* **What is being asked**
Copy exactly the lines that run from the top of the listing to the line containing "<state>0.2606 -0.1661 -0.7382", both ends included, and omit the pictures.

* **The records**
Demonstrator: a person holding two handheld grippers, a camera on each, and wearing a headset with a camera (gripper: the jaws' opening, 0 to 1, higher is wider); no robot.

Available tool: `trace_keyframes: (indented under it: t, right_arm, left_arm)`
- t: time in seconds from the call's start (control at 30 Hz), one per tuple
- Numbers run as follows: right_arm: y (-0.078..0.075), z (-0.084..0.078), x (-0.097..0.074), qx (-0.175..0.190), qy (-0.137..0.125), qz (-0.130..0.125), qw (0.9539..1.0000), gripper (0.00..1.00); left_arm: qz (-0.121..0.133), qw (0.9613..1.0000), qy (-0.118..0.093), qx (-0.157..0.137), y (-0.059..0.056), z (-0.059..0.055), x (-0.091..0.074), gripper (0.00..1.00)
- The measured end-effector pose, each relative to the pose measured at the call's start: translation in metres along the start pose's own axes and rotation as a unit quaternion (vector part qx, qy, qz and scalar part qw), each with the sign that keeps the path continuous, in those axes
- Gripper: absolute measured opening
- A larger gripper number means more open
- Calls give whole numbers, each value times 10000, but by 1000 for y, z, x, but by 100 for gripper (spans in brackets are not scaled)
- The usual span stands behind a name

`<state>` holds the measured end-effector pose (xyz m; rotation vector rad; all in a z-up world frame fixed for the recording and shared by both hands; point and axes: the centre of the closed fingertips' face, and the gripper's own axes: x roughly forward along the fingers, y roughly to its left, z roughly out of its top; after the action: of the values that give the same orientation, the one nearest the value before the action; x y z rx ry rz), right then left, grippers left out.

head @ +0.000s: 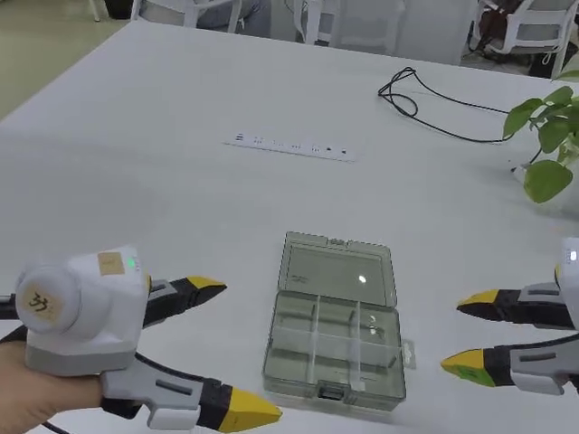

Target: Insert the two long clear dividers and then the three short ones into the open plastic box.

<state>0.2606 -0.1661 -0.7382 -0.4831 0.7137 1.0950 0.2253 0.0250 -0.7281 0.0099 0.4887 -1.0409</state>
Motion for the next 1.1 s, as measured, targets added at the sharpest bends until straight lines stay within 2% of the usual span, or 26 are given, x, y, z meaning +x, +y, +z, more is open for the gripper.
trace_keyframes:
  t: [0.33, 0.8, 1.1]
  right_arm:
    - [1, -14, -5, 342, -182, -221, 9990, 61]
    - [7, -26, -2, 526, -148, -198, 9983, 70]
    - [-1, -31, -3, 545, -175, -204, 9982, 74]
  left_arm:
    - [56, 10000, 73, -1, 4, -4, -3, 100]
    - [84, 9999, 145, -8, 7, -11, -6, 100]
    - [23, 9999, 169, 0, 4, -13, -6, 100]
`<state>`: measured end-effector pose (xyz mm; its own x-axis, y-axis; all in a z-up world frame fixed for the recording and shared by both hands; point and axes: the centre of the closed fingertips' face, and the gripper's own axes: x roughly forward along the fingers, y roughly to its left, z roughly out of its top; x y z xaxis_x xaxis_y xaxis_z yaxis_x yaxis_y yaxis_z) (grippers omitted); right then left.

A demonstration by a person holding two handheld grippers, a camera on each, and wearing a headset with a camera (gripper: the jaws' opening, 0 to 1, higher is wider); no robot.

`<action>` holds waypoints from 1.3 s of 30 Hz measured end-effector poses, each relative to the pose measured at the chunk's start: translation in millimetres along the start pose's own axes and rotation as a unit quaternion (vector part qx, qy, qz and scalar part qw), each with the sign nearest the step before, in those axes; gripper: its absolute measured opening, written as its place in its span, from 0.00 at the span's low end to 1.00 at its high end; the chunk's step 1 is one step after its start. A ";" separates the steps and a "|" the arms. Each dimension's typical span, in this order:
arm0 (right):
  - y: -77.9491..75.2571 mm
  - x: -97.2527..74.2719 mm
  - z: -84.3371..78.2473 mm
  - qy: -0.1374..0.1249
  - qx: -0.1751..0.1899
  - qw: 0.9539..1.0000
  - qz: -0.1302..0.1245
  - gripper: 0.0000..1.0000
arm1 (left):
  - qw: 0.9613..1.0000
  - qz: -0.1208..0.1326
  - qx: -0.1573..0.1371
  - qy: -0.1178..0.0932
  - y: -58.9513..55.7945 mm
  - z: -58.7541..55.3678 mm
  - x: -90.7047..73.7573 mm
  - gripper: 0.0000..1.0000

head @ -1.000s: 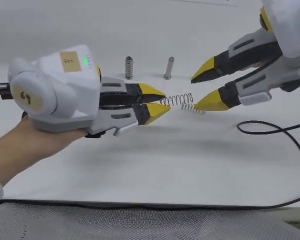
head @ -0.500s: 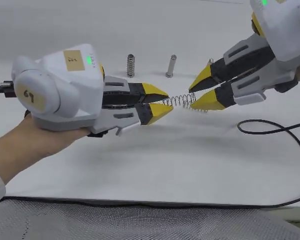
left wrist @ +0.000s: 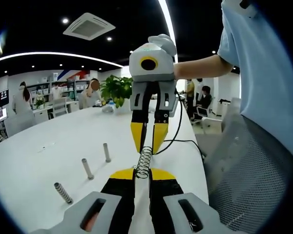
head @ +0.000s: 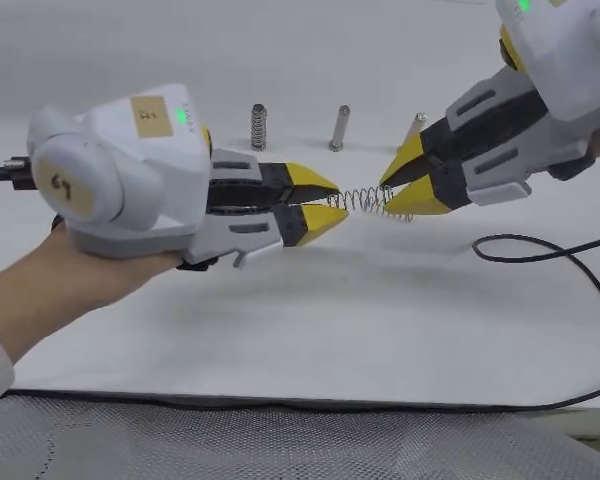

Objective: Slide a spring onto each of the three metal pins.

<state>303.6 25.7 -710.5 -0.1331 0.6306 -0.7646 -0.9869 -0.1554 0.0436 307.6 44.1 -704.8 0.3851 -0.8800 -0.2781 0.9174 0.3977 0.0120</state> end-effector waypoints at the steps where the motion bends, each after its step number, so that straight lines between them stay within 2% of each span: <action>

* **Written reply**
Demonstrator: a person holding two handheld grippers, a camera on each, and wearing a headset with a camera (gripper: the jaws' opening, 0 to 1, higher is wider); no robot.

Available tool: `trace_keyframes: (indented under it: t, right_arm, left_arm)`
- t: time in seconds from the call's start (control at 30 Hz), one per tuple
- Numbers run as follows: right_arm: y (-0.078..0.075), z (-0.084..0.078), x (-0.097..0.074), qx (-0.175..0.190), qy (-0.137..0.125), qz (-0.130..0.125), qw (0.9539..1.0000), gripper (0.00..1.00); left_arm: qz (-0.121..0.133), qw (0.9613..1.0000), qy (-0.118..0.093), qx (-0.157..0.137), y (-0.059..0.056), z (-0.059..0.055), x (-0.091..0.074), gripper (0.00..1.00)
- The measured end-effector pose, each relative to the pose measured at the call's start: translation in metres along the start pose's own axes and rotation as a unit quaternion (vector part qx, qy, qz and scalar part qw), each with the sign that keeps the path continuous, in those axes
- Gripper: absolute measured opening
- A larger gripper number means more open
- Calls give whole numbers, each value times 10000, but by 1000 for y, z, x, but by 100 for gripper (spans in brackets are not scaled)
- The usual span stands behind a name

`<state>` holds the measured end-effector pose (xyz m; rotation vector rad; all in a z-up world frame fixed for the recording and shared by both hands; point and axes: the centre of the closed fingertips' face, and the gripper's own axes: x roughly forward along the fingers, y roughly to its left, z roughly out of its top; after the action: of the values that give the same orientation, the one nearest the value before the action; x y z rx ry rz), right then left, grippers left out.

head @ +0.000s: 

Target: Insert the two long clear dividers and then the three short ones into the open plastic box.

<state>0.2606 -0.1661 -0.7382 -0.4831 0.7137 1.0950 0.2253 0.0250 -0.7281 0.0099 0.4887 -1.0409</state>

The answer has been fully written out.